TCR levels were detected with anti-TCRb chain antibody (H57) in combination with other antibodies in flow cytometry. CD4 and CD8 profiles, and DN, DP, and CD4 gates are shown in the top left panel; TCR levels of respective gates are shown on the upper right. DN gated CD44 and CD25 profiles, and DN1, DN2+3, and DN4 gates are shown on the lower left. TCR levels of respective DN gates are shown on the lower right. Solid lines in the histogram show the TCR levels of each gate in the CD4 TCR transgenic mouse; dotted lines show those of the same gated in the wild-type B6 mice.


(3.35 MB TIF)


We thank Heonsik Choi and See Young Choi for their technical help during the various stage of this work. We greatly appreciate Dr. Hwa Gu for the generation of the mouse and Dr. Larry Lants for the production of critical antibodies. We thank Drs.
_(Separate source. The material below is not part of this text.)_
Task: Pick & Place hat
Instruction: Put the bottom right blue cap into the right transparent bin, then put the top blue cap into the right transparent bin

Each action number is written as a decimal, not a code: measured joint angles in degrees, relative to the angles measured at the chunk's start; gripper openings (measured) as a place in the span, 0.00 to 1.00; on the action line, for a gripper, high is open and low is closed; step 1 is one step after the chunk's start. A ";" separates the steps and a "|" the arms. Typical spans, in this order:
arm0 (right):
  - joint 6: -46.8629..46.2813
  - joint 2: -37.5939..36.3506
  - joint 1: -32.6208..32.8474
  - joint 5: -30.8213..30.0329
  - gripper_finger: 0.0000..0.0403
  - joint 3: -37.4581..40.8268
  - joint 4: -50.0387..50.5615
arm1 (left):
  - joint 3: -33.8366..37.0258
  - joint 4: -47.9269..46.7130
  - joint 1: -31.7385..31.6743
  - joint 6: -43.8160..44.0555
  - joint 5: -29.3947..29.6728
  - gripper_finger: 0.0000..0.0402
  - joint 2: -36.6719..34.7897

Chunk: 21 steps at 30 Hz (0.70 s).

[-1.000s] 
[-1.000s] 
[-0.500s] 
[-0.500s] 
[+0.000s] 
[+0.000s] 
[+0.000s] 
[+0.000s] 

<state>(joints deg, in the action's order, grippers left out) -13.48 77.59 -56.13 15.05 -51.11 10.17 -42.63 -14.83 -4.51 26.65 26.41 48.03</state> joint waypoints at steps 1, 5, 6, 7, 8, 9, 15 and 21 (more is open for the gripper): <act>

Ronald Schwartz, Polly Matzinger, BJ Fowlkes, Al Singer, and Cheong Hee Chang for their helpful suggestions through out this work. We like to thank Drs. Hanwoon Lee, Dongeun Park, and Eunyoung Choi for their help on the mouse breeding. A special thank goes to Dr. Frank Flomerfelt on the personal communication on the results with 5CC7 mice.

Author Contributions

MGK conceived and designed the experiments. SA, GL, SJY, DL, HSS, MCK, and MGK performed the experiments. SA, GL, SJY, DL, SL, HSS, MCK, EJJ, GA, and MGK analyzed the data. KNL, DCP, MRT, EJJ, GA, NPR, and MGK contributed reagents/materials/analysis tools. SA, GL, SJY, DL, SL, DCP, GA, NPR, and MGK wrote the paper.